Malta's economy will be "severely affected" by the coronavirus pandemic this year but the impact will be less than the EU average, according to the European Commission's Spring forecast.
In its estimate, the commission said Malta’s economy, which had "already shown signs of cooling" before the pandemic would contract by 5.8 per cent in 2020, but should rebound by 6 per cent the following year.
The impact is below the average for the eurozone, which is forecast to contract by 7.7 per cent.
The Commission's forecast of a 5.8 per cent dip for Malta is marginally more pessimistic than the government's own projections, which are for a 5.4 per cent dip, and in line with rating agency Fitch's prediction of a 5.9 per cent contraction.
In its estimate, the European Commission said coronavirus would test Malta's "resilient economic growth model."
"Private consumption and trade are projected to take a significant hit,
while increased public spending should partially mitigate the effects of the recession."
It said employment is likely to "decline temporarily" and unemployment to increase.
"After several years in surplus, the general government balance is expected to slip into deficit and public debt to rise, as the government takes fiscal measures to offset the crisis."
Impact of lockdown
The Commission's report said the closure of non-essential businesses since March 26 was "weighing on" private consumption and service exports.
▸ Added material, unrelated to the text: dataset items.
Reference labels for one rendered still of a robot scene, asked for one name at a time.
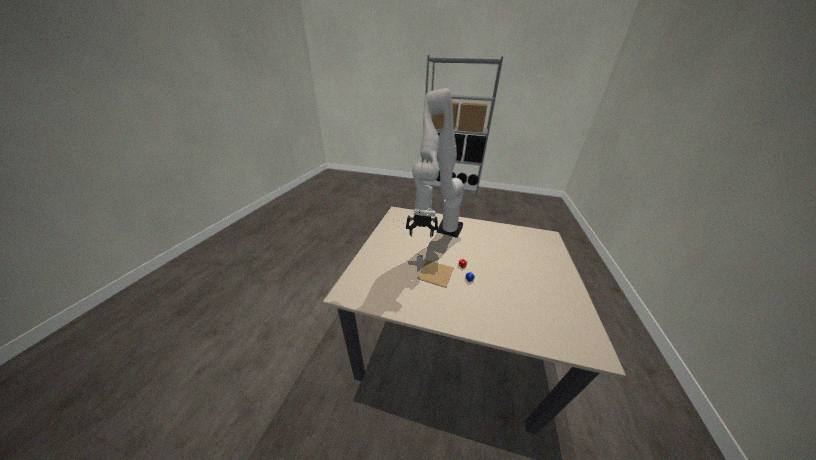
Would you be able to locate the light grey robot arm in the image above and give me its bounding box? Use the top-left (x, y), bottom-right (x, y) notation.
top-left (412, 89), bottom-right (464, 232)

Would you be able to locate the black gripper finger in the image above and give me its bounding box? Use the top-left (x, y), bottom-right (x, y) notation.
top-left (406, 216), bottom-right (421, 236)
top-left (424, 217), bottom-right (438, 238)

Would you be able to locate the tan mat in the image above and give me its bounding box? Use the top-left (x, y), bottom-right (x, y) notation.
top-left (417, 260), bottom-right (453, 288)

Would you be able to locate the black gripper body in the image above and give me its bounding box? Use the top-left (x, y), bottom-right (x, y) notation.
top-left (413, 214), bottom-right (432, 227)
But it forecast that households's high saving rate and large-scale investment projects in health and infrastructure could cushion the crisis' impact.
An ease on restrictions would also re-stimulate domestic demand in 2021, it said but it warned that Malta's economy relied on the wider global picture.
"As a small open economy, Malta’s economic outlook is highly sensitive to global uncertainties and the growth performance of its trading partners.
"Their economic development in the wake of the COVID-19 pandemic may weigh on Malta’s exports and pace of recovery more strongly than
assumed in this forecast."
Tourism to have 'harsh impact' on unemployment
In terms of unemployment, the Commission is expecting Malta’s rate to increase from a "record low" of 3.5 per cent in 2019 to "around 6 per cent" in 2020. This is despite the financial aid being made available to employees and
the government’s measures to cushion the impact.
It points to the temporary closure of tourism-related activities as being set to have a "harsh impact on employment".
However, in 2021 unemployment in Malta is forecast to decrease to 4.4 per cent. The government said this was significantly below the country’s annual overall average since the country’s EU accession, which stands at 6.6 per cent.
Job creation to go down by 1.8%
Job creation in Malta is forecast to decrease by 1.8 per cent, which is lower than the eurozone average, which is forecast to decrease by 4.7 per cent. France is expected to take the biggest hit with a decrease of 9.1 per cent in job creation.
As for next year the commission is forecasting that job creation in Malta will increase by 3 per cent, which is almost twice as much the losses registered in 2020.
This equates to double the job creation figure registered since 2015, the government said.
Debt to rise to 51.7%
According to the commission’s forecast the government’s debt-to-GDP ratio is set to "surge" to 51. per cent and "remain around this level" next year. This is slightly above the level for 2017, the government said.
In response, the government said that the fiscal measures, the resilience of Maltese businesses, the bank’s prudential approach and the household savings would be crucial for the country to recover from the COVID-19 outbreak.
Greece is expected to be the worst-hit country by the pandemic with a contraction of 9.7 per cent in GDP, while Italy, Spain, and Croatia will also register contractions exceeding 9 per cent.
While Poland is the only country where the respective forecast is below 5%, Germany’s economy will shrink by 6.5%, which is almost one percentage point more than Malta, the government said.